(Extracted data entries)
=== Section Start ===
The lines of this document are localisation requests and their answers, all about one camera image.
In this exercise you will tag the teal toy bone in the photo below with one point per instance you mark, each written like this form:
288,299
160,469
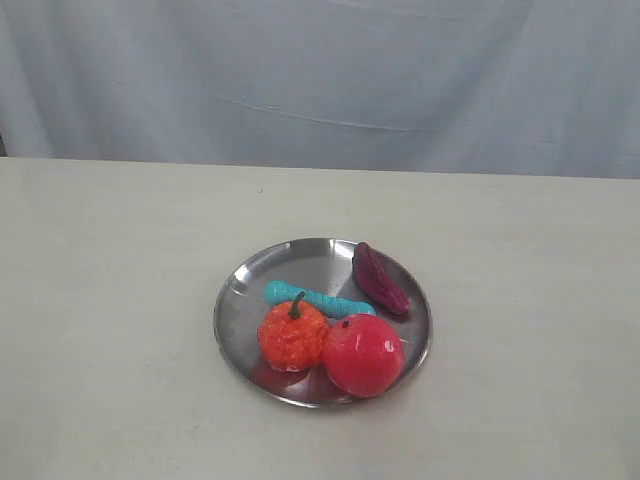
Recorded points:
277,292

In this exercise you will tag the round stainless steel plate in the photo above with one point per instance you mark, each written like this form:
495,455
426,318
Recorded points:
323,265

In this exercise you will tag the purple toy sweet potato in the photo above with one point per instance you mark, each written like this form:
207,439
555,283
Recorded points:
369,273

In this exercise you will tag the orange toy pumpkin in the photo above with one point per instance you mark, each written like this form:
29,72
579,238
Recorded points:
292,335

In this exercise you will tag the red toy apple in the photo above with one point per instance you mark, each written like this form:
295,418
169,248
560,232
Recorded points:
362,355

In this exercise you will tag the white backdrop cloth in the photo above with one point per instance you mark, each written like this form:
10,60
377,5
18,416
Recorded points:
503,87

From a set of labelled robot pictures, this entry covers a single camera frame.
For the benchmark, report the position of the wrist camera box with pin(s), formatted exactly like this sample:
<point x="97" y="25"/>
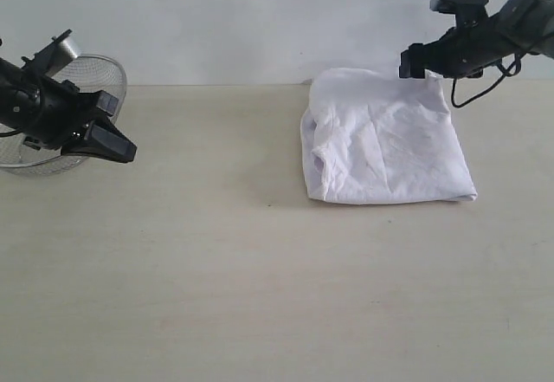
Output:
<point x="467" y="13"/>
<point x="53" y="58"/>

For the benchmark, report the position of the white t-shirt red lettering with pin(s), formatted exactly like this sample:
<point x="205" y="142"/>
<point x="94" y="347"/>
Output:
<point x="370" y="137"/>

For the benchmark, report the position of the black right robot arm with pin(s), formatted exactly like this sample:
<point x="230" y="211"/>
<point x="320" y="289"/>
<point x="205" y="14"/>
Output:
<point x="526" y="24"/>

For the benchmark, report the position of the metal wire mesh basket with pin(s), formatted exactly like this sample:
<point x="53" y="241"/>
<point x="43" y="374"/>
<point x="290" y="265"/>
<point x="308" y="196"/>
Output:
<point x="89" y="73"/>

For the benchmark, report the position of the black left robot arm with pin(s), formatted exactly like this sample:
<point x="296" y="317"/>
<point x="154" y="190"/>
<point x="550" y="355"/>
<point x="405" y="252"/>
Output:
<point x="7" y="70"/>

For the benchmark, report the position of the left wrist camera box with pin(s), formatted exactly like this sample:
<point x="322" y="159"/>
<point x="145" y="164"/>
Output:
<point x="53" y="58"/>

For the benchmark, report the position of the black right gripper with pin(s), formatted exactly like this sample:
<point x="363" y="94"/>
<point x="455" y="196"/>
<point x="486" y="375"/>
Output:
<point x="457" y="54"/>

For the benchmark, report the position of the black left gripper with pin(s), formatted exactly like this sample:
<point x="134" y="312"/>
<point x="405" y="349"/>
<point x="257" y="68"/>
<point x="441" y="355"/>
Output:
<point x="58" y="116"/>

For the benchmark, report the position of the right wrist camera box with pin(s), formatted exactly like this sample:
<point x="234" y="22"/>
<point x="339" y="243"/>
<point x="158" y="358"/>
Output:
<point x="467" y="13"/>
=== Section End ===
**TASK DESCRIPTION**
Determine how many lines in the records contain "gripper", and reply with the number only.

**THE COMPLETED TASK**
2